Bu hükme göre, Türkiye’de yerleşim yeri belli olmayan kişilere karşı açılacak davalarda yetkili mahkeme, davalının Türkiye’de sakin olduğu yer mahkemesidir.

Sakin olunan yer: Kısa bir süre bulunulan, oturulan yerdir. Mutad mesken gibi, uzun bir süre oturuluyor olması ve hayat ilişkilerinin yoğunlaşması gerekmez.

Mutad mesken: İkametgâh kavramının tersine hukuki bir kavram olmayıp uluslararası hukukta kabul edilmiştir ve belirli maddi verilere göre tespit edilmektedir. Mutad mesken, doktrinde genel olarak kişinin hayat ilişkilerini sürdürdüğü, fiilen oturduğu ve burada oturmak yönünden isteği ve iradesi bulunduğu, ancak yerleşim yeri kadar sabit olması ve kesinlik taşıması gerekmeyen yer olarak tanımlanmaktadır. Yerleşim yerinden farklı olarak yerleşme niyeti bulunmamaktadır. Yargıtay tüzel kişilerin mutad meskeni olamayacağına hükmetmiştir.

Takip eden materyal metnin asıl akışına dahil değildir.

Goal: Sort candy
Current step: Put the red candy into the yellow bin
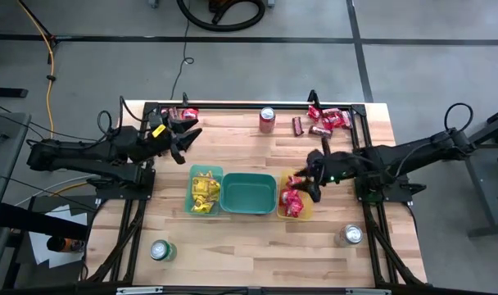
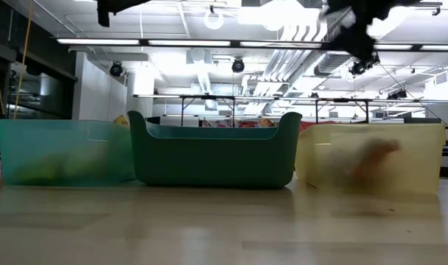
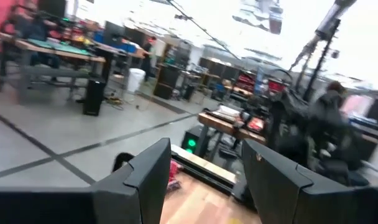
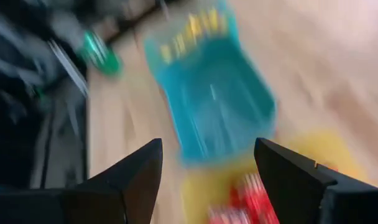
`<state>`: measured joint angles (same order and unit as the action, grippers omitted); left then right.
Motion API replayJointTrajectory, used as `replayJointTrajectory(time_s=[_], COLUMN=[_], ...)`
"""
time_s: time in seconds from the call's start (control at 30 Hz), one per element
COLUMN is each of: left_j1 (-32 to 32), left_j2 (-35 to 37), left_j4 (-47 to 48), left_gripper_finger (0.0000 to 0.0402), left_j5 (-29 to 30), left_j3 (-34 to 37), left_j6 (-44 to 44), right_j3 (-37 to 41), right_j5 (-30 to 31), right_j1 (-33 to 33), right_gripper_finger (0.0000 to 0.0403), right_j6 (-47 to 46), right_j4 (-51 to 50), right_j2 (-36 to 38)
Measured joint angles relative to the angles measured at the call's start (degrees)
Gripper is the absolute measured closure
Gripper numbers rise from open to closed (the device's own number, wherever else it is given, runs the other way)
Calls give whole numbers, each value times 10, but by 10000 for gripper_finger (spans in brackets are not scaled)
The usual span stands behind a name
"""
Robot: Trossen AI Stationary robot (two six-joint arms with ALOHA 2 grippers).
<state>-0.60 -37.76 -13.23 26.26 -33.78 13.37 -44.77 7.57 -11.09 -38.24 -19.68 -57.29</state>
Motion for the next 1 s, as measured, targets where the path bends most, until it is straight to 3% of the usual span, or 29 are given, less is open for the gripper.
replayJointTrajectory(time_s=[0.23,0.4,0.63,0.73,0.83,1.0], left_j1=[0,0,0,1,27,118], left_j2=[-10,-17,-16,-16,-28,-91], left_j4=[30,53,62,83,190,412], left_gripper_finger=[216,216,216,216,216,216], left_j5=[-88,-123,-172,-146,-100,-103], left_j3=[0,0,0,-2,-27,-84], left_j6=[-1,0,11,104,203,213], right_j3=[-33,-55,-103,-122,-139,-167], right_j5=[116,116,82,70,57,55], right_j1=[35,73,99,107,113,112], right_gripper_finger=[151,151,151,151,151,151], right_j6=[96,113,115,112,111,113], right_j4=[217,295,294,283,251,163], right_j2=[-36,-89,-155,-162,-161,-151])
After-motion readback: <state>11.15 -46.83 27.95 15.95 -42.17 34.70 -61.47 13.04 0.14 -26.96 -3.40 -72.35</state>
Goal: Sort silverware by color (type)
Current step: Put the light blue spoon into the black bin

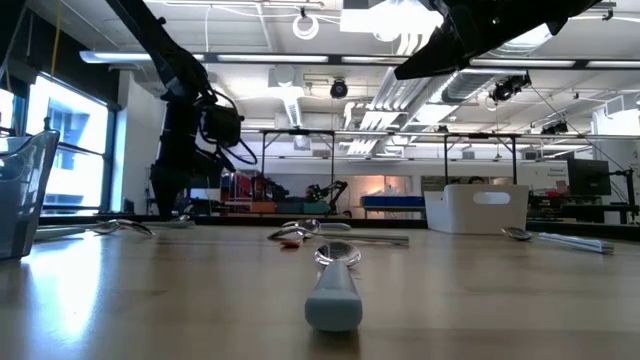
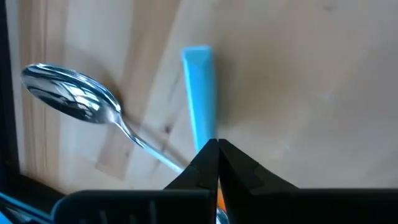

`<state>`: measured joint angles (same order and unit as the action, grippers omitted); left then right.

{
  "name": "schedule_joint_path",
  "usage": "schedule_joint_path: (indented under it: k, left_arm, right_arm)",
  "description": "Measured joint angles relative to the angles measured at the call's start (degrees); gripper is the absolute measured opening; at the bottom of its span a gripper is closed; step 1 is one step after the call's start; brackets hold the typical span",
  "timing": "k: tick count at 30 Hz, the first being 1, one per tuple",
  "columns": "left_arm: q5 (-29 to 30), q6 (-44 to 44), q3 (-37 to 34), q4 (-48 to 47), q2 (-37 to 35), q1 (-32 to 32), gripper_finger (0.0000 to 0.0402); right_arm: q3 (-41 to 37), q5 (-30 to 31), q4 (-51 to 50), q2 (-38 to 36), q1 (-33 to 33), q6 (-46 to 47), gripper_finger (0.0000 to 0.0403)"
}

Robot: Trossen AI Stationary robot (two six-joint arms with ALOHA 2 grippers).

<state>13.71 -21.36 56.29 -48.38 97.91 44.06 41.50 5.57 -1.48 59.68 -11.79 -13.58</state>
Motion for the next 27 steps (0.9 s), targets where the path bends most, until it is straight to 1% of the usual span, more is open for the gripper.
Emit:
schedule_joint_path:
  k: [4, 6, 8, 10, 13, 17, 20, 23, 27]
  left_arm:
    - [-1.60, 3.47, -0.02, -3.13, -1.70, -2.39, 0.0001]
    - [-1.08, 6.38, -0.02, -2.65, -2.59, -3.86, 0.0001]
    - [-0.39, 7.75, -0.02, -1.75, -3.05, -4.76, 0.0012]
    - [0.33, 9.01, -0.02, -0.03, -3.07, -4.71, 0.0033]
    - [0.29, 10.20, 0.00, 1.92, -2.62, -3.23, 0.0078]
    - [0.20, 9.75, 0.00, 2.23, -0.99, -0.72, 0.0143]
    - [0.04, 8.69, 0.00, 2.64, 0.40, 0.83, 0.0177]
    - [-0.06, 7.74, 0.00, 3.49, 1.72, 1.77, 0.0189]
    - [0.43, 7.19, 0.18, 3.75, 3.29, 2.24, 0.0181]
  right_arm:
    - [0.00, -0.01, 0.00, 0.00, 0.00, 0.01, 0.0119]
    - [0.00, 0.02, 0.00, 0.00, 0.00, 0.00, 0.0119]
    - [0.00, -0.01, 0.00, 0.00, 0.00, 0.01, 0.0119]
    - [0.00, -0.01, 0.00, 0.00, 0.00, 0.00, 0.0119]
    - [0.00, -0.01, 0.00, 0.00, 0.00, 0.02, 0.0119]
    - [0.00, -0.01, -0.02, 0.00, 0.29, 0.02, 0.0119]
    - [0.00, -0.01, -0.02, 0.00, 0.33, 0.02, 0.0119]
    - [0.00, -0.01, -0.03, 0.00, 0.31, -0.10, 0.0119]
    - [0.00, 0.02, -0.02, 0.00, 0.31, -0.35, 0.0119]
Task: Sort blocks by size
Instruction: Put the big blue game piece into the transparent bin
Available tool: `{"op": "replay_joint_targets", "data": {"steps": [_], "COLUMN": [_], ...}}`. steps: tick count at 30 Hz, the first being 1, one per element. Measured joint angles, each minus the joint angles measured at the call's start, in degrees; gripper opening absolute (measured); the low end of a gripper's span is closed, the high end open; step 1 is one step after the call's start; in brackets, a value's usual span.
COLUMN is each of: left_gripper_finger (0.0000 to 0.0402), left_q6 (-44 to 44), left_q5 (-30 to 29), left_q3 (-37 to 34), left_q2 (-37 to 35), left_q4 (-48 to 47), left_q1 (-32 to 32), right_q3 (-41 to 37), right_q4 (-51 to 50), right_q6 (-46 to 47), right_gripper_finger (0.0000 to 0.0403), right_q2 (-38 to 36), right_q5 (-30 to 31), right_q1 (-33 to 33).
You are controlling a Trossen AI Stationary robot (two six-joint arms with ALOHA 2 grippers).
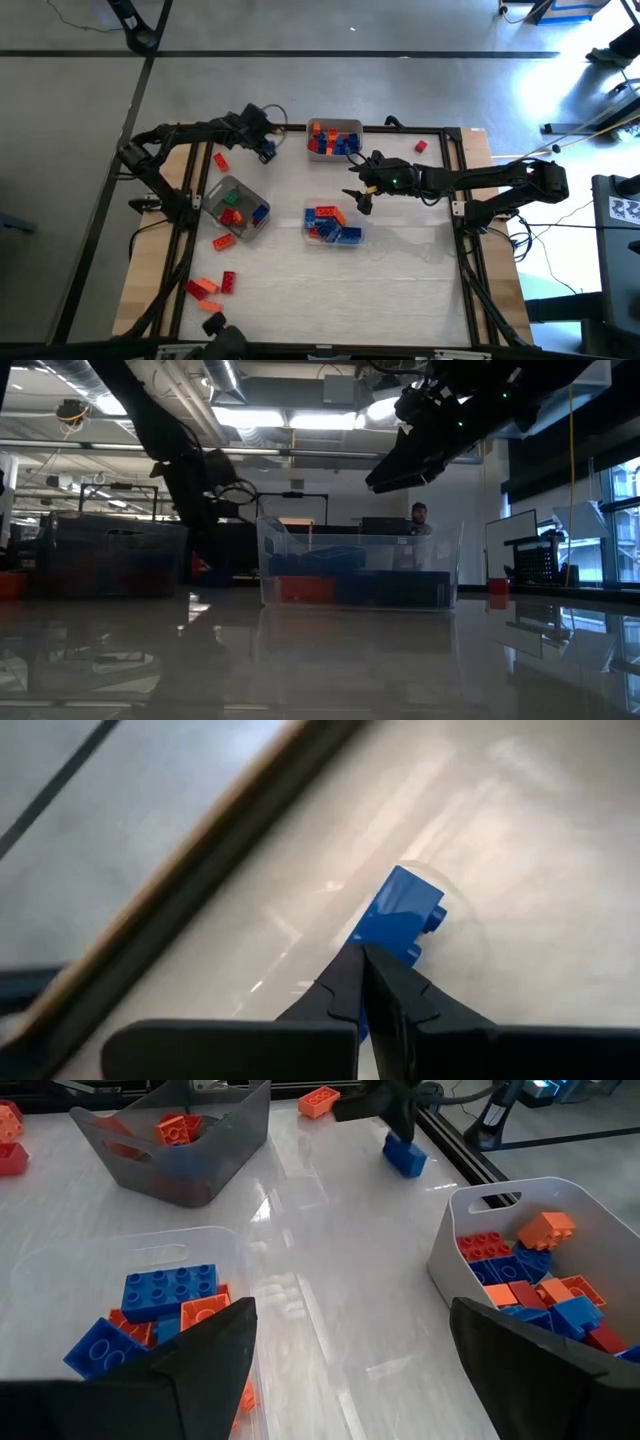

Türk Medeni Kanununun 20/II maddesi, yerleşim yeri belli olmayan ya da yabancı ülkedeki yerleşim yerini bıraktığı halde Türkiye’de henüz bir yerleşim yeri edinmemiş olan kimselerin “halen oturdukları yerleri” onların yerleşim yeri olarak belirlemiştir.

Türk Medeni Kanununun 21. maddesi, “Velâyet altında bulunan çocuğun yerleşim yeri, ana ve babasının; ana ve babanın ortak yerleşim yeri yoksa çocuğun kendisine bırakıldığı ana veya babanın yerleşim yeridir. Diğer hâllerde çocuğun oturma yeri, onun yerleşim yeri sayılır. Vesayet altındaki kişilerin yerleşim yeri, bağlı oldukları vesayet makamının bulunduğu yerdir.

Bu düzenlemeler dikkate alındığında Medeni Kanunun “iradi yerleşim yeri”, “yasal yerleşim yeri” ve “itibari yerleşim yeri” olmak üzere üç çeşit yerleşim yeri kabul ettiğini görmekteyiz.

1-İradi yerleşim yeri: Bir kimsenin kendi irade ve isteğiyle oturmaya ve sürekli kalmaya niyet ettiği yerdir. TMK’nın 19. maddesi iradi yerleşim yerini düzenlemiştir.

2-Yasal yerleşim yeri: Bir kimsenin iradi olarak seçtiği bir yerleşim yerinin mevcut olmaması halinde, kanun tarafından onun yerleşim yeri olarak belirlenen yerdir. Yasal yerleşim yerine TMK’nun 21. maddesi örnek gösterilebilir.

3-İtibari yerleşim yeri:  Kural olarak, bir yerleşim yerinin değiştirilmesi yenisinin edinilmesine bağlıdır. Kişinin yeni yerleşim yeri tespit edilinceye kadar, halen oturdukları yer yerleşim yeri olarak kabul edilmiştir. TMK’nun 20/2 fıkrası itibari yerleşim yerini düzenlemiştir.

Öte yandan, öğretim kurumuna devam etmek için bir yerde bulunma ya da eğitim, sağlık, bakım veya ceza kurumuna konulma, yeni yerleşim yeri edinme sonucunu doğurmayacak, bahsi geçen durumlar geçici olarak bulunulan yer sayılacaktır.